TO DO
Within the listing below, please show every line carrying the string "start".

════════

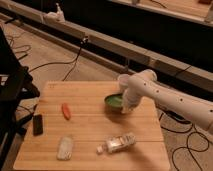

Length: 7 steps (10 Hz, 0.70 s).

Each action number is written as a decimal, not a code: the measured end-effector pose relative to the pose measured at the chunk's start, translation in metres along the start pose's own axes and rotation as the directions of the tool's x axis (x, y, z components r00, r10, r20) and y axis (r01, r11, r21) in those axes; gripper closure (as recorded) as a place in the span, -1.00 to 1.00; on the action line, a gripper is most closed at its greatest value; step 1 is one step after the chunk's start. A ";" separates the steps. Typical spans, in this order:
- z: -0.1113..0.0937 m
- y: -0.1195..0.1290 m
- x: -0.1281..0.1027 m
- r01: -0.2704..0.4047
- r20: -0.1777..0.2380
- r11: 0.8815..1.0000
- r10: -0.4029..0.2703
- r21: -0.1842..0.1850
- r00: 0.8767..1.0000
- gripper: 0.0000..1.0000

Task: Drag the ceramic bowl in a circle

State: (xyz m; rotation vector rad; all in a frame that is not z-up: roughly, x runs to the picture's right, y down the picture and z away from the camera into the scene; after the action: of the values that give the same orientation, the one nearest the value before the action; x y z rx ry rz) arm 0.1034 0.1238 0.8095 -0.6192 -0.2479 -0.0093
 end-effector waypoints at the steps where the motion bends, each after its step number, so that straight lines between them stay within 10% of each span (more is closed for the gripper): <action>1: 0.006 -0.001 -0.017 0.037 0.022 0.999 -0.037 -0.010 0.999 1.00; 4: 0.014 0.021 -0.050 0.088 0.082 0.996 -0.086 -0.026 0.993 1.00; 7: 0.012 0.067 -0.034 0.020 0.066 0.997 -0.016 -0.071 0.998 1.00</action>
State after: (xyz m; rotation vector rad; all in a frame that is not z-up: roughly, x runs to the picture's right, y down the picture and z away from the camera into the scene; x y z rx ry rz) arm 0.0734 0.1834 0.7726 -0.6891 -0.3172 -0.0153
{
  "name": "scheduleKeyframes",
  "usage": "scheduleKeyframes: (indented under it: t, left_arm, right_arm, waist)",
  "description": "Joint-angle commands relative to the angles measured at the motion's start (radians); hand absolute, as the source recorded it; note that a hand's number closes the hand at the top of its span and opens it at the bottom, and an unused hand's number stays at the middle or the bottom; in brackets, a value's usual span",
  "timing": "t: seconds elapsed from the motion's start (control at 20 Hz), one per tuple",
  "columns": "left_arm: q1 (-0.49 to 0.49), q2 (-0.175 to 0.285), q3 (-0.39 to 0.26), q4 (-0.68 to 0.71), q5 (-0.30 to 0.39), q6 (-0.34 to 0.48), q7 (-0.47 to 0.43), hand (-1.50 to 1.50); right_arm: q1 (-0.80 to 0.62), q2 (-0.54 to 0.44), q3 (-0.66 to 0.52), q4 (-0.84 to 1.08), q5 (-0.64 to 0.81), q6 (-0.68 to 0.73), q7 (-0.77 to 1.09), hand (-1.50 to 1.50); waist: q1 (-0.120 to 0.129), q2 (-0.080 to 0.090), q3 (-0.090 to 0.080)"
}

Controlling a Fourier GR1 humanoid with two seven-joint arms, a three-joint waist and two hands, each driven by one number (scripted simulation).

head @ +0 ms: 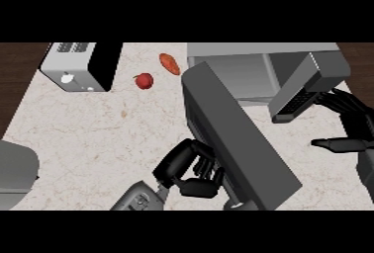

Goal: Pick up the milk, place it into the microwave and close the microwave

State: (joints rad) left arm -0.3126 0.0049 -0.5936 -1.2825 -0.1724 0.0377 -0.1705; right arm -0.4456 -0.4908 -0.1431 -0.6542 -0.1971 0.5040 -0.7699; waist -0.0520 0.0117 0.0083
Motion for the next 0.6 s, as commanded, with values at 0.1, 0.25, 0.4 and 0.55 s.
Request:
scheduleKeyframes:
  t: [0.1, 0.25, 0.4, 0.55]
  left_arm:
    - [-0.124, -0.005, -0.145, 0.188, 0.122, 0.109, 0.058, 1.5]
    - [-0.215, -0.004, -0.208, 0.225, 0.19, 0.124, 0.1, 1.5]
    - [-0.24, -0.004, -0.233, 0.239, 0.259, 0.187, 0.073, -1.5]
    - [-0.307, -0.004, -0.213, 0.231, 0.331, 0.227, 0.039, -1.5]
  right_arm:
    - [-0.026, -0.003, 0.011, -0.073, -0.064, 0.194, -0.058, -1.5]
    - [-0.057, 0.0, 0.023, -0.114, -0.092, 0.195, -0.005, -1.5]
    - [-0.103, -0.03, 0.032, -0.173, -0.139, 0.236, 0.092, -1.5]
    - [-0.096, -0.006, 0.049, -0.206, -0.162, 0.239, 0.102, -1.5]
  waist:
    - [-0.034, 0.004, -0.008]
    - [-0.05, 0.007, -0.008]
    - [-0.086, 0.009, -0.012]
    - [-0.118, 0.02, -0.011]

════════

TASK SOLUTION
Each action number is written as a decimal, not a code: the measured end-effector pose relative to the pose measured at the chunk's start, translation in metres along the start pose's own axes and rotation as the directions of the tool's x axis (x, y, z components r00, r10, r20) and y axis (r01, r11, r21) in those axes; gripper closure (as recorded) as a place in the span, -1.00 to 1.00; on the action line, a gripper is most closed at its greatest value; step 1 is one step after the chunk's start. A ";" separates the steps. Typical spans, in this order:
  "description": "Joint-angle commands relative to the angles measured at the motion's start (radians); hand absolute, as the source recorded it; note that a hand's number closes the hand at the top of its span and opens it at the bottom, and an unused hand's number stays at the middle or the bottom; in brackets, a value's usual span",
  "timing": "t: seconds elapsed from the motion's start (control at 20 Hz), one per tuple",

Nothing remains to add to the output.